Publié le 21 octobre 2025. Les familles de manifestants exécutés en Arabie saoudite n’auraient été informées de leur sort qu’après coup, souvent via les réseaux sociaux, sans pouvoir faire leurs adieux. Cette pratique soulève de vives inquiétudes chez les organisations de défense des droits humains et l’ONU.
- Abdullah al-Derazi, un citoyen saoudien, a été exécuté pour « terrorisme » dans la province orientale du pays.
- Il avait participé à des manifestations antigouvernementales en 2011, alors qu’il était encore mineur.
- Les experts de l’ONU avaient demandé sa libération, estimant sa détention arbitraire.
L’Arabie saoudite a exécuté Abdullah al-Derazi, un citoyen saoudien, dans la province orientale, a rapporté l’agence de presse saoudienne (SPA) lundi 20 octobre. La condamnation à mort, prononcée pour des faits qualifiés de « terrorisme », intervient après la participation d’al-Derazi à des manifestations antigouvernementales en 2011, lorsqu’il était encore mineur. Cette exécution a été le théâtre d’une absence totale de communication avec la famille du condamné, qui n’aurait appris la nouvelle que par le biais des réseaux sociaux, sans avoir eu l’occasion de lui dire adieu ni de récupérer son corps.

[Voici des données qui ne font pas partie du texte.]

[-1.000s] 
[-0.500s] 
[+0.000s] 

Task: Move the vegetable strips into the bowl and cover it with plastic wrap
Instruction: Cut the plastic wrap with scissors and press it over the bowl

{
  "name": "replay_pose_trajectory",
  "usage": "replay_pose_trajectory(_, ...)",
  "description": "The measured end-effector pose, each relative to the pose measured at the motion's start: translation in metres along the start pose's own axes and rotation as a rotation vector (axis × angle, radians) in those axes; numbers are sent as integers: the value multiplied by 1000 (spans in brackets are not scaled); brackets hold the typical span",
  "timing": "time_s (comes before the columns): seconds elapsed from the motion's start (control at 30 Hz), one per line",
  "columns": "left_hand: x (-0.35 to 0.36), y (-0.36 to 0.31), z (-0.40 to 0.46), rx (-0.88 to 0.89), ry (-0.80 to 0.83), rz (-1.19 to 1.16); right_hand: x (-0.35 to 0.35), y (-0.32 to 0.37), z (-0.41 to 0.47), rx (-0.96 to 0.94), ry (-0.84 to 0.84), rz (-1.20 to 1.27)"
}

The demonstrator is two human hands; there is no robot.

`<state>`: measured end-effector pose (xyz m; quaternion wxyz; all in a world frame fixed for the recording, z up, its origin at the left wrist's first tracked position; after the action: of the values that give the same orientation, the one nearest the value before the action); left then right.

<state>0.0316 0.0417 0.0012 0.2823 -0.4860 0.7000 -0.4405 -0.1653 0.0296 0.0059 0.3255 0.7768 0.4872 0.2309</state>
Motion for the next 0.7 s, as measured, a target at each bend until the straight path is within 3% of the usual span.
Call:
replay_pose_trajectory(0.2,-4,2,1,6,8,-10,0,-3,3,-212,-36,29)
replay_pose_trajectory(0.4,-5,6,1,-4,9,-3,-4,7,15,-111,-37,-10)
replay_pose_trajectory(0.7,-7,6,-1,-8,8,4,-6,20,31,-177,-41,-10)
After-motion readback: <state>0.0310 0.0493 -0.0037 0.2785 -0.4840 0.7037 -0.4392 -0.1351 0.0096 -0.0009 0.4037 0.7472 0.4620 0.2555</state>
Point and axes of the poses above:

En avril dernier, des experts des Nations Unies avaient déjà alerté sur le cas d’Abdullah al-Derazi, demandant sa libération et dénonçant une détention arbitraire. Ils avaient souligné que sa protestation concernait le traitement réservé par le gouvernement saoudien à la minorité musulmane chiite. Amnesty International a confirmé que M. al-Derazi avait été reconnu coupable de terrorisme, aux côtés de huit autres personnes, pour sa participation aux mêmes manifestations de 2011. La Cour suprême saoudienne aurait secrètement confirmé sa condamnation, à l’instar de celle de Jalal al-Labbad, un autre jeune homme exécuté en août. Ces faits s’inscrivent dans un contexte de recours accru à la peine capitale en Arabie saoudite.
Selon les annonces officielles, plus de 300 personnes ont été exécutées en Arabie saoudite depuis le début de l’année 2025. L’année 2024 a vu 338 exécutions, un chiffre qui pourrait être dépassé cette année. Parmi les personnes exécutées, 33 sont liées à des infractions qualifiées de terrorisme et 202 à des crimes liés au trafic de drogue.